* What is being asked
Lines before the one containing "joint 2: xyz" are to be left out; that line and every line after it, through the last line below, are to be reproduced exactly.

====== Given information

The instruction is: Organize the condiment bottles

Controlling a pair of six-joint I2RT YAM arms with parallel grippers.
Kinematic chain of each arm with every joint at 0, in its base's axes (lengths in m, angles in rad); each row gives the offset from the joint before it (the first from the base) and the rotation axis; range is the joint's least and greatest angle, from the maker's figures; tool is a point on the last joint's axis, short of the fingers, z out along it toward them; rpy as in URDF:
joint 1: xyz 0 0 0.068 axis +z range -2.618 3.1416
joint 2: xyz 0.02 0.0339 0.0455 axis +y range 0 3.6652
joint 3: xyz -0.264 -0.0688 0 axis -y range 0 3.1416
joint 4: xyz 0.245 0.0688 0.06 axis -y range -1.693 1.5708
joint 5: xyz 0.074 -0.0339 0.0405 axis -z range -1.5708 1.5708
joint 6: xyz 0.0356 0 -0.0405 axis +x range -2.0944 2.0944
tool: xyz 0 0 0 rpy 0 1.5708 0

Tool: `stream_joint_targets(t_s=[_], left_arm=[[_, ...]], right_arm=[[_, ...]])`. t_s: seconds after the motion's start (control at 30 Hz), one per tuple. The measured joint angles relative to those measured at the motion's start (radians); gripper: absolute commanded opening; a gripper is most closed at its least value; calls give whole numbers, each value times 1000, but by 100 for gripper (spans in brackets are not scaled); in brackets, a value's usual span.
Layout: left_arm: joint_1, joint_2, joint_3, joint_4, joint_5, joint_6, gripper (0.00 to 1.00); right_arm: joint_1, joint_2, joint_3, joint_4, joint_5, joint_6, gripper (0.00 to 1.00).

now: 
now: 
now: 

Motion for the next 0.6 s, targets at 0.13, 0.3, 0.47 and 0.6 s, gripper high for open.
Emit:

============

* The answer
joint 2: xyz 0.02 0.0339 0.0455 axis +y range 0 3.6652
joint 3: xyz -0.264 -0.0688 0 axis -y range 0 3.1416
joint 4: xyz 0.245 0.0688 0.06 axis -y range -1.693 1.5708
joint 5: xyz 0.074 -0.0339 0.0405 axis -z range -1.5708 1.5708
joint 6: xyz 0.0356 0 -0.0405 axis +x range -2.0944 2.0944
tool: xyz 0 0 0 rpy 0 1.5708 0

Tool: `stream_joint_targets(t_s=[_], left_arm=[[_, ...]], right_arm=[[_, ...]])`. t_s: seconds after the motion's start (control at 30 Hz), one per tuple. The measured joint angles relative to those measured at the motion's start (radians); gripper: absolute commanded opening; a gripper is most closed at its least value; calls give whole numbers, each value times 1000, but by 100 for gripper (spans in brackets are not scaled); in brackets, a value's usual span.
Layout: left_arm: joint_1, joint_2, joint_3, joint_4, joint_5, joint_6, gripper (0.00 to 1.00); right_arm: joint_1, joint_2, joint_3, joint_4, joint_5, joint_6, gripper (0.00 to 1.00).

now: 
now: 
now: 

Motion for the next 0.6 s, targets at 0.13, 0.3, 0.47 and 0.6 s, gripper high for open.
Emit:

Nothing more is needed to complete the output.